ASSIGNMENT:
The answer is to be the data that follows, transcribed exactly, minus its pictures.
━━━━━━━━━━━━━━━━
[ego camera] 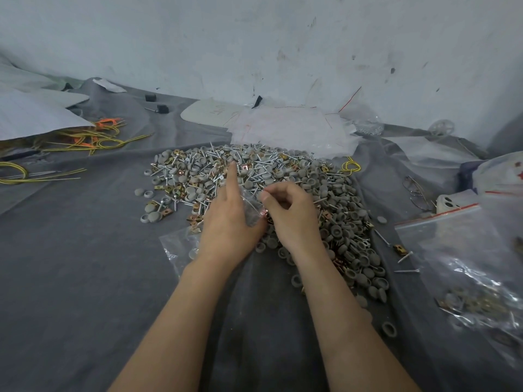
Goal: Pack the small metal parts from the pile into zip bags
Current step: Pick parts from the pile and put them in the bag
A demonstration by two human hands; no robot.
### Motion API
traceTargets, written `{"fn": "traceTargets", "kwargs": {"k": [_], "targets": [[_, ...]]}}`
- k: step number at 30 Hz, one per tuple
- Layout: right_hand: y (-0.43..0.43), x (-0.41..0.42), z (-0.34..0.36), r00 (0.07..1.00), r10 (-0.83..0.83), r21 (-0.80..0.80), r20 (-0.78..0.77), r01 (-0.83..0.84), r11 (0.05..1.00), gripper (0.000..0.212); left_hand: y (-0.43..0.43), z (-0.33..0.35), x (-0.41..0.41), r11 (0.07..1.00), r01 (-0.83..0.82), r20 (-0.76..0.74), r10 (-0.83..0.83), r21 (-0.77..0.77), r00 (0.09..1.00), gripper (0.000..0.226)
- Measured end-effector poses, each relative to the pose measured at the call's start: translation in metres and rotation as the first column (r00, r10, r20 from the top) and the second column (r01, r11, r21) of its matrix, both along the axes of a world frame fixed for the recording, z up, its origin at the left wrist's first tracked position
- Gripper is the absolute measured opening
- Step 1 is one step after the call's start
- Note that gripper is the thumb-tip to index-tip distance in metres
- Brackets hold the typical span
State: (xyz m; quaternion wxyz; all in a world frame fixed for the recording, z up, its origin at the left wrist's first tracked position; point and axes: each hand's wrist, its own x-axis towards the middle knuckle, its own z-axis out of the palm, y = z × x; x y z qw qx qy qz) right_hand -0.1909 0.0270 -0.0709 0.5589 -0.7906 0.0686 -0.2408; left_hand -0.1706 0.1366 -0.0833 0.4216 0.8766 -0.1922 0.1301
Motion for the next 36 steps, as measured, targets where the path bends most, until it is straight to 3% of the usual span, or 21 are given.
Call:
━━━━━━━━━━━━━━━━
YOUR SOLUTION:
[ego camera] 
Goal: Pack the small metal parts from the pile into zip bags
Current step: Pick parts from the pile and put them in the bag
A demonstration by two human hands; no robot.
### Motion API
traceTargets, written `{"fn": "traceTargets", "kwargs": {"k": [_], "targets": [[_, ...]]}}`
- k: step number at 30 Hz, one per tuple
- Layout: right_hand: y (-0.43..0.43), x (-0.41..0.42), z (-0.34..0.36), r00 (0.07..1.00), r10 (-0.83..0.83), r21 (-0.80..0.80), r20 (-0.78..0.77), r01 (-0.83..0.84), r11 (0.05..1.00), gripper (0.000..0.212); left_hand: y (-0.43..0.43), z (-0.33..0.35), x (-0.41..0.41), r11 (0.07..1.00), r01 (-0.83..0.82), r20 (-0.76..0.74), r10 (-0.83..0.83), r21 (-0.77..0.77), r00 (0.09..1.00), gripper (0.000..0.226)
- Measured end-effector poses, each relative to the pose measured at the call's start: translation in metres and rotation as the first column (r00, r10, r20 from the top) and the second column (r01, r11, r21) of its matrix, both along the axes of a world frame fixed for the recording, z up, its origin at the left wrist's first tracked position
- Gripper is the absolute measured opening
- Step 1 is one step after the call's start
- Note that gripper is the thumb-tip to index-tip distance in metres
- Brackets hold the typical span
State: (xyz m; quaternion wxyz; all in a world frame fixed for the recording, z up, its origin at the left wrist's first tracked position; point and axes: each hand's wrist, its own x-axis towards the middle knuckle, its own z-axis out of the palm, y = z × x; x y z qw qx qy qz) right_hand -0.1909 0.0270 -0.0709 0.5589 -0.7906 0.0686 -0.2408; left_hand -0.1706 0.1366 -0.0833 0.4216 0.8766 -0.1922 0.1301
Motion for the next 36 steps, as measured, targets where the path bends most, until it is straight to 3% of the usual span, or 21 are given.
Call:

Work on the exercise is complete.